The green roof on top of the Media Production Center is one of many sustainable elements on campus that helped earn American University a gold rating.

The green roof on top of the Media Production Center is one of many sustainable elements on campus that helped earn American University a gold rating.

American University has earned a gold rating from the STARS (Sustainability Tracking, Assessment & Rating System) system developed by representatives from colleges and universities, higher education associations, related nonprofit organizations, businesses, and government agencies and administered by the Association for the Advancement of Sustainability in Higher Education (AASHE).

A charter participant in the program, American University is the first university in Washington, D.C. to earn a STARS rating and is the top scoring university in the nation, qualifying for STARS gold status, the highest level a college of university has achieved to date. 242 higher education institutions have registered to use STARS.

“Our STARS Gold rating is a powerful tribute to the work of thousands of people at American University but we have a lot more work to do, said Chris O’Brien, director of sustainability. “Our current goal is to eliminate negative impacts—no carbon, no waste. But our real aspiration is to increase positive impacts -- healing some of the damage and restoring natural systems to better conditions.”

Sustainability isn't a buzzword at American University; it's a culture visible in everything from how public safety officers patrol the campus to how the residence halls are cleaned.  It's a dedication to environmental and social responsibility exemplified by the new LEED gold-designed building for the nation's largest School of International Service and programs that teach filmmakers how to tell the earth's stories while caring for the planet and its wildlife.

American University’s push toward sustainability began in the ‘90s with a rededicated focus to the original campus plan, designed by Frederick Law Olmstead. The university revived Olmstead’s original design to incorporate more gardens and green space across campus. AU signed the Talloires Declaration in 2006, the first official statement made by university presidents, chancellors, and rectors of a commitment to environmental sustainability in higher education. In spring 2010, AU announced its plans to neutralize greenhouse gas emissions and become a carbon-neutral campus by 2020.  

This spring, the university will install the largest solar photovoltaic arrays in the Washington metro and the largest urban solar hot water system on the east coast. A wind turbine has also been designed for installation this year. In addition, more green roofs will be added increasing the already highest density of green roofs of any university in the District.

AU’s sustainability programs are earning increased recognition too. The U.S. Environmental Protection Agency (EPA) honored AU as one of the top 54 colleges in its 2009–2010 College and University Green Power Challenge. AU is also included in the Princeton Review’s Guide to Green Colleges.

AASHE introduced the STARS online reporting tool in January 2010. Colleges and universities have one year to submit a comprehensive sustainability report.

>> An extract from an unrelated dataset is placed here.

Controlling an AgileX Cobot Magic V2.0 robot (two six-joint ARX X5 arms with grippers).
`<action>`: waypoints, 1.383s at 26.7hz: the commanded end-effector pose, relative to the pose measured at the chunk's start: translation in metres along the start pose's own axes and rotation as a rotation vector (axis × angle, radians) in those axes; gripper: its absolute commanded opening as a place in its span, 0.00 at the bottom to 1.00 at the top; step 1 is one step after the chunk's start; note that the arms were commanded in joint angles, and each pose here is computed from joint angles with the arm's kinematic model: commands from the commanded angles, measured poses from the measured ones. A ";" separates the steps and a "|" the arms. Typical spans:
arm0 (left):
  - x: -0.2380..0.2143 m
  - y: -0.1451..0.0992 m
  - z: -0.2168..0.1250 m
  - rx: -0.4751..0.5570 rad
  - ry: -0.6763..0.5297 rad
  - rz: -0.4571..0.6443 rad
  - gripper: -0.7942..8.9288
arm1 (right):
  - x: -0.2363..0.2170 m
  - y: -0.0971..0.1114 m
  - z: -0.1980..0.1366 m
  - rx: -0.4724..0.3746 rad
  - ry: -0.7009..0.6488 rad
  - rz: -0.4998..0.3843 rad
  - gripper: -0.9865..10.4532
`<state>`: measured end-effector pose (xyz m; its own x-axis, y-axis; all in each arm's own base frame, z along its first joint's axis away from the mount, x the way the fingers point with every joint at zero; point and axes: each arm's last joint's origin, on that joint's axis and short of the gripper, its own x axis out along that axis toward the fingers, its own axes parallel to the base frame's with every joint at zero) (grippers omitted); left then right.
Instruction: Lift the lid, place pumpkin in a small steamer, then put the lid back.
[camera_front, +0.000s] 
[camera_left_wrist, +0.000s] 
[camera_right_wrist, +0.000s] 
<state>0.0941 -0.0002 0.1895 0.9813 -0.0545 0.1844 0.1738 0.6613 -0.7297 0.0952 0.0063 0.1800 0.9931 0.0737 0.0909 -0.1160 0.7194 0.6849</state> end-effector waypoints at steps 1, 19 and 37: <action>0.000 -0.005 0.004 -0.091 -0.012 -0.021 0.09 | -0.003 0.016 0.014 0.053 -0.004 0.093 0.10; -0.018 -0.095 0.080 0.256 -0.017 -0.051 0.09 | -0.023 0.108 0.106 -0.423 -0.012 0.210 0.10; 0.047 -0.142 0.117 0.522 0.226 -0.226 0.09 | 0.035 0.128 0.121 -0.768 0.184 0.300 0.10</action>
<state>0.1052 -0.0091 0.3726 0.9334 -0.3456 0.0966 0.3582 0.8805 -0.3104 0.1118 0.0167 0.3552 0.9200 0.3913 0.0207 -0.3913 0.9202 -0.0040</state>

AU is one of the first schools to submit a report.  

Institutions earn points in three main categories: Education and Research; Operations; and Planning, Administration and Engagement. Each of these categories includes subcategories such as Purchasing, Curriculum, Energy, and Human Resources. There is also an Innovation category to recognize pioneering practices that aren’t covered by the three main categories.

American University achieved 72 percent in education and research, 54 percent for operations and 76 percent of the credits in planning administration and engagement available in each area, plus 4 credits for innovation for a total of 70 percent. To earn a gold rating, which is good for three years, an institution must earn a minimum of score of 65.

The STARS program provides a guide for advancing sustainability, enables meaningful comparisons over time and across institutions by establishing a common standard of measurement, and creates incentives for continual improvement toward sustainability.